Homestead Protection—One of the Many Benefits of Living in Florida

Posted by on Aug 7, 2017 in estate planning, Real Estate |

Summer is about to end.  Classes are about to start and stores are crowded with parents trying to get the best deals on school supplies.  Florida has many benefits, like inexpensive college tuition for in-state residents, warm weather all year round and access to theme parks, like Disney and Universal Studios.  However, there is also another benefit of living in Florida—the homestead protection provided by the Florida Constitution.

The overall purpose of the homestead exemption is to protect the family by protecting a family’s shelter from being attacked by creditors. In this regard, the Florida Constitution protects homesteads in three specific ways: (1) it provides a homestead with an exemption from taxes; (2) it protects homesteads from forced sale by creditors; and (3) it delineates the restrictions a homestead owner faces when attempting to alienate or devise the homestead property. Also, homestead prevents loved ones from having to go through the lengthy and expensive process of probate because the homestead is passed directly to the designated heir.

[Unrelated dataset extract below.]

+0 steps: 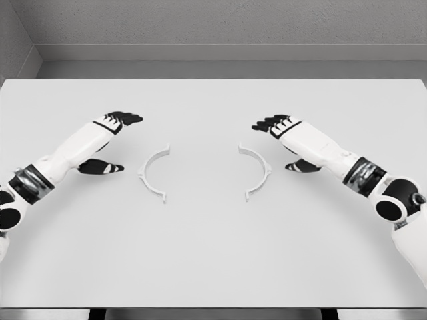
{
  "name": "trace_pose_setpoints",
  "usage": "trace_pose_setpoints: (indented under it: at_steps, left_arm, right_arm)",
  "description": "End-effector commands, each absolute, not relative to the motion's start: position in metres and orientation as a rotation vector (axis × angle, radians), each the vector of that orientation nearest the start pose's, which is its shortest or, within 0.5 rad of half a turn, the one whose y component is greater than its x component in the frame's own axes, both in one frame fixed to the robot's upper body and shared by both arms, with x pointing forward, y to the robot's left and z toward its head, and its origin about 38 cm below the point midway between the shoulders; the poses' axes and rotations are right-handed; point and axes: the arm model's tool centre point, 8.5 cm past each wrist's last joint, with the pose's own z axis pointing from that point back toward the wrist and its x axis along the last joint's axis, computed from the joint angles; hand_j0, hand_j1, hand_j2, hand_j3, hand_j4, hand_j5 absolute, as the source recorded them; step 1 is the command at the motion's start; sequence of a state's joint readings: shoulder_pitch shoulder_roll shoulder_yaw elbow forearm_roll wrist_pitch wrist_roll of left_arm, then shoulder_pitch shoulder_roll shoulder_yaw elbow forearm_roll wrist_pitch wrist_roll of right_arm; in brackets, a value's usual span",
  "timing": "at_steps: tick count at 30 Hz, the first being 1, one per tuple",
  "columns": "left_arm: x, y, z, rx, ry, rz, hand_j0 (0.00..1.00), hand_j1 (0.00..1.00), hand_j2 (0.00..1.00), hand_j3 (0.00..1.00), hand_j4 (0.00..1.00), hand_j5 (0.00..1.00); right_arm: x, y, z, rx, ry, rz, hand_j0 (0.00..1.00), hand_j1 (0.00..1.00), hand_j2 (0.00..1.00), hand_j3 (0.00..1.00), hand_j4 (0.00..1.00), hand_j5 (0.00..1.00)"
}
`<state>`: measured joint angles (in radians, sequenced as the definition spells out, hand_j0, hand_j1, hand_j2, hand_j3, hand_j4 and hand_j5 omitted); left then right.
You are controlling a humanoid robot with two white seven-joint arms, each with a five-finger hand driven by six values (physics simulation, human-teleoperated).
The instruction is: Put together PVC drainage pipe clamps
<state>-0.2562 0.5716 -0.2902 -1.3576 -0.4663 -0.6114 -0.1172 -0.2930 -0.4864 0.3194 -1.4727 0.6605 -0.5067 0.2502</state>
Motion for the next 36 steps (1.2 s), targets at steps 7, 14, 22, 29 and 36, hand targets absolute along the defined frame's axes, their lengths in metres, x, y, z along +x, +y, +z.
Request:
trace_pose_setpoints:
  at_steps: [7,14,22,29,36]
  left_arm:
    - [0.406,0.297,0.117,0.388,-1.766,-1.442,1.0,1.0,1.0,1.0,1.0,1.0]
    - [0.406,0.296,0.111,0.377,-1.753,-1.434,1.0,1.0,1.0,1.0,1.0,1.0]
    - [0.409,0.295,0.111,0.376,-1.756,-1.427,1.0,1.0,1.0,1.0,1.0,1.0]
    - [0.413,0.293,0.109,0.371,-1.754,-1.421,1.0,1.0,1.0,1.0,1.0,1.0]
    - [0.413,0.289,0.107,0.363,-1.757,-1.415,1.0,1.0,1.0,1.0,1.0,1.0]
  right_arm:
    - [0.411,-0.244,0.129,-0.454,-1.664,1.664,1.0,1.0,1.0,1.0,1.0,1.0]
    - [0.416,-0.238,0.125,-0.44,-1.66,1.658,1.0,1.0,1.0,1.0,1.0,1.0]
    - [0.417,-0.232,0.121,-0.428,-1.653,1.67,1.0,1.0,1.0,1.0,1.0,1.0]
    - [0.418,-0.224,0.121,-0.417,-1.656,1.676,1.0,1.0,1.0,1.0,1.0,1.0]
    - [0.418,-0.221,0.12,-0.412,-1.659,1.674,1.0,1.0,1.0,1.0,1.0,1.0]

Be that as it may, homestead creates interesting circumstances with regards to probate. When a property owner dies, there are restrictions on how the property can be transferred to the family.

Who gets the property will often rely on who survives the decedent. If a spouse or minor child survives the owner of a homestead property, the homestead may not be devised.  If there is no minor child, the surviving spouse gets the property. However, the property owner may not give less than a fee simple interest to the surviving spouse.  If a spouse and lineal descendants survive the decedent, the surviving spouse takes a life estate in the homestead with a vested remainder to the lineal descendants in being at the time of the decedent’s death, per stirpes.

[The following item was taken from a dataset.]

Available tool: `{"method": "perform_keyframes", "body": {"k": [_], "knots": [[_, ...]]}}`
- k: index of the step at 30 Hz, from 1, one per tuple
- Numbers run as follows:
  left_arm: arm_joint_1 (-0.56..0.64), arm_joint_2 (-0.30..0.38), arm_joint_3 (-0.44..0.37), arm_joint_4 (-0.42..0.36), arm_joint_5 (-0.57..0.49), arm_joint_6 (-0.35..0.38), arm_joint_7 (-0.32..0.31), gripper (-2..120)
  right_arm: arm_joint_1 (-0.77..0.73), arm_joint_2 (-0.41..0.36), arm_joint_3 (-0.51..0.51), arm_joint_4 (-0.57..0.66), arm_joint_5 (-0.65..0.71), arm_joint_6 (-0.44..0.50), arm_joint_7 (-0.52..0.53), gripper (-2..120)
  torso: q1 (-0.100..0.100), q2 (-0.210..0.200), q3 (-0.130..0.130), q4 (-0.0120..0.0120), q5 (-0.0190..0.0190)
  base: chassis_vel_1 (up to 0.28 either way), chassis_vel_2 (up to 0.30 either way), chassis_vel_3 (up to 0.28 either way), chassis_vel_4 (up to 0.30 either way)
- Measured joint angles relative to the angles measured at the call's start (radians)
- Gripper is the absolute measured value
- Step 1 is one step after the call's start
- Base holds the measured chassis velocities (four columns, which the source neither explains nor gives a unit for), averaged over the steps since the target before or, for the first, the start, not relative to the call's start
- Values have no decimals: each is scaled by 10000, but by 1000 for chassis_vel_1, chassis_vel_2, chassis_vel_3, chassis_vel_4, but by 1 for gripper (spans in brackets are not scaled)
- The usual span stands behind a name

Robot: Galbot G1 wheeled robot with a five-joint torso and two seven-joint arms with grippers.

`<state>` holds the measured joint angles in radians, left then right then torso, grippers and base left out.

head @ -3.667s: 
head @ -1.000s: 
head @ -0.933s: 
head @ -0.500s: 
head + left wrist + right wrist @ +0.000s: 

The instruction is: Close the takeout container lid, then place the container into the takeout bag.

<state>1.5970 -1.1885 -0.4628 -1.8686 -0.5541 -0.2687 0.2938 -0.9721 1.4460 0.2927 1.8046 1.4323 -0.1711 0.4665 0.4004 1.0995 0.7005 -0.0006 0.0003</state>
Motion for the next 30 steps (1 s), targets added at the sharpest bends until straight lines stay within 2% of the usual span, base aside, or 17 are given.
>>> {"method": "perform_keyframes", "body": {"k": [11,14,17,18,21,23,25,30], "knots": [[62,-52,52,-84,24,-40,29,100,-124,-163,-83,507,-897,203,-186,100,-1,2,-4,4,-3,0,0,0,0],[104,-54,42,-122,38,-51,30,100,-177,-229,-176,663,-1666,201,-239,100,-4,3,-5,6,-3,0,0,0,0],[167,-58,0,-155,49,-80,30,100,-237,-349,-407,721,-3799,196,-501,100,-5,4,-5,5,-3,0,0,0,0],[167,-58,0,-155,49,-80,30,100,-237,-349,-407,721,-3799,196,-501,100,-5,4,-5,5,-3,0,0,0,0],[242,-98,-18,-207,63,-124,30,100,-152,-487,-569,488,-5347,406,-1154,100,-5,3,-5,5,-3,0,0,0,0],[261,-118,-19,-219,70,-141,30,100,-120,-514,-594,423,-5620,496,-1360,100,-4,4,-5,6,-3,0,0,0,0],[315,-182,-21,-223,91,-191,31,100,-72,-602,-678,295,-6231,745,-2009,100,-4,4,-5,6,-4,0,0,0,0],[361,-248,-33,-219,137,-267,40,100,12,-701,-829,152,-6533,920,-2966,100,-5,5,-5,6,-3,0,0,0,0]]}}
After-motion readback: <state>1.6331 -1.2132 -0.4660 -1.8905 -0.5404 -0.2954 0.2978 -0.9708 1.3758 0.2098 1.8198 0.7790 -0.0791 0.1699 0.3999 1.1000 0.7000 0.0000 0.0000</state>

Ultimately, homestead laws trump any clauses in a will or trust.  If a spouse or lineal descendant survives a decedent, the descendant cannot devise the property to anyone in a will or trust.  Therefore, it is important to understand how homestead property could affect your overall estate plan.

For more information on Estate Planning, Asset Protection, and Probate administration visit our website at

It’s A Wild World. Are Your Protected?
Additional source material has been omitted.